As the defendant took no appeal from the judgment, plaintiff caused a writ of fieri facias to issue, and there was seized thereunder and sold at a sheriff’s sale held on September 2, 1937, the defendant’s undivided one-half interest (being all the real estate that he owned) in and to the mentioned mortgaged property. Before the bidding began, the judgment creditor offered both oral and written protests to the recorded mortgage, granted by Gast in favor of Gus Samuels, she asserting that it was a simulation and given in fraud of her rights and those of other creditors. The adjudicatee was plaintiff, Miss Gast, under a bid of $2000, being the amount of her judgment and the last and highest.

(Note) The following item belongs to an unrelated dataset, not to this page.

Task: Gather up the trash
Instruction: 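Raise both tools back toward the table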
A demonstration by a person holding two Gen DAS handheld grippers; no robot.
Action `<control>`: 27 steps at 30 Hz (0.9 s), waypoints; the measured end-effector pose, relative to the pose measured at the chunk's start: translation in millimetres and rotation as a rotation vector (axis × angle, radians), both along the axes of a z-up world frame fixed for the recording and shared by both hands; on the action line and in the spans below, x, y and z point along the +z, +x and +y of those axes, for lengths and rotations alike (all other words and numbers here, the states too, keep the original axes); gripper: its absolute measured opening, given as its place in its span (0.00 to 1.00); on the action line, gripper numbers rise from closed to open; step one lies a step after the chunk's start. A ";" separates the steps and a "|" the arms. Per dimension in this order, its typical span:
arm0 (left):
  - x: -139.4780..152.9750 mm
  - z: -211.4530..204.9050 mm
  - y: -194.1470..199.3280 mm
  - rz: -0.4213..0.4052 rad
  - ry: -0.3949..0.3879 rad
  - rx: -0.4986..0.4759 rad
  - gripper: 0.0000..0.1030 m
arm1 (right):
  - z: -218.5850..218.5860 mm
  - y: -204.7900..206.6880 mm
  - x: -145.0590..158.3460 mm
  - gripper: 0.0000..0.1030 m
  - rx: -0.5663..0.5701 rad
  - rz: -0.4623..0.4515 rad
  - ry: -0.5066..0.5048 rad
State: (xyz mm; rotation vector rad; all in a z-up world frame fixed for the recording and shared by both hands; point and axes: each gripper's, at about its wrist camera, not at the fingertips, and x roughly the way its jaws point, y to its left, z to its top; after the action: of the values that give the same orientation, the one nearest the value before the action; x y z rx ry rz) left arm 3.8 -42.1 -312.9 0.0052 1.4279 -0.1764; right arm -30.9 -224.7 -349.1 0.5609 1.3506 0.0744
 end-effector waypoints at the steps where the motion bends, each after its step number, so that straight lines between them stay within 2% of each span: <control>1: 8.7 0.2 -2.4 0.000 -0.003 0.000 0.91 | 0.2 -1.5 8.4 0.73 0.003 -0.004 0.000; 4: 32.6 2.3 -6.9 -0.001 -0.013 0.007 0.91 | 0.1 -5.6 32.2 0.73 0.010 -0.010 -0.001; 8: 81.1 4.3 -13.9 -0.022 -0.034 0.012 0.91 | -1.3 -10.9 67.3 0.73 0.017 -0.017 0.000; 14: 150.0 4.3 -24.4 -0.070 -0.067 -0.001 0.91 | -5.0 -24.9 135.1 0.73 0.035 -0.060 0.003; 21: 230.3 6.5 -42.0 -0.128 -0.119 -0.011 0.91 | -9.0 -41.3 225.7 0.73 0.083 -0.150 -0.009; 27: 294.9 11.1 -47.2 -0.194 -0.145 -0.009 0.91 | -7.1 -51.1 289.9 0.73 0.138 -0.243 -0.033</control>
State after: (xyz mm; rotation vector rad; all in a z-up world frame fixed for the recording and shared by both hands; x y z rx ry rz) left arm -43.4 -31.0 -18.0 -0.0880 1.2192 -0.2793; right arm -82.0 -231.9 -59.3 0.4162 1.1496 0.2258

On October 6, 1937, as prayed for in a written motion of Miss Gast, a rule issued by the district court directing Henry Gast, Gus Samuels, the Civil Sheriff of Orleans Parish and the Recorder of Mortgages of that parish, to show cause “why the mortgage hereinabove fully described should not be declared a simulation or in the alternative why it should not be declared legally fraudulent, null and void, as being in fraud of mover and other creditors * *

After a hearing on the rule (defendants urged no objection to the form of proceeding), the court sustained an exception of no right of action, previously filed by Gus Samuels, in so far as it concerned the revocatory action (that constituting the alternative demand) of plaintiff; but it reserved to her the right to urge it in a separate and direct action. Further, the court made the rule absolute on the main demand (action en declaration de simulation) to the extent of $750 of the $2750 mortgage, dismissing it as the remaining $2000.

From the judgment plaintiff appealed to the Court of Appeal of the Orleans Circuit. That court, being of the opinion that *289 it was without jurisdiction, transferred the appeal here. 181 So. 204. While the cause was pending in this court, Henry Gast died; and his heirs were substituted for him on a written motion of plaintiff.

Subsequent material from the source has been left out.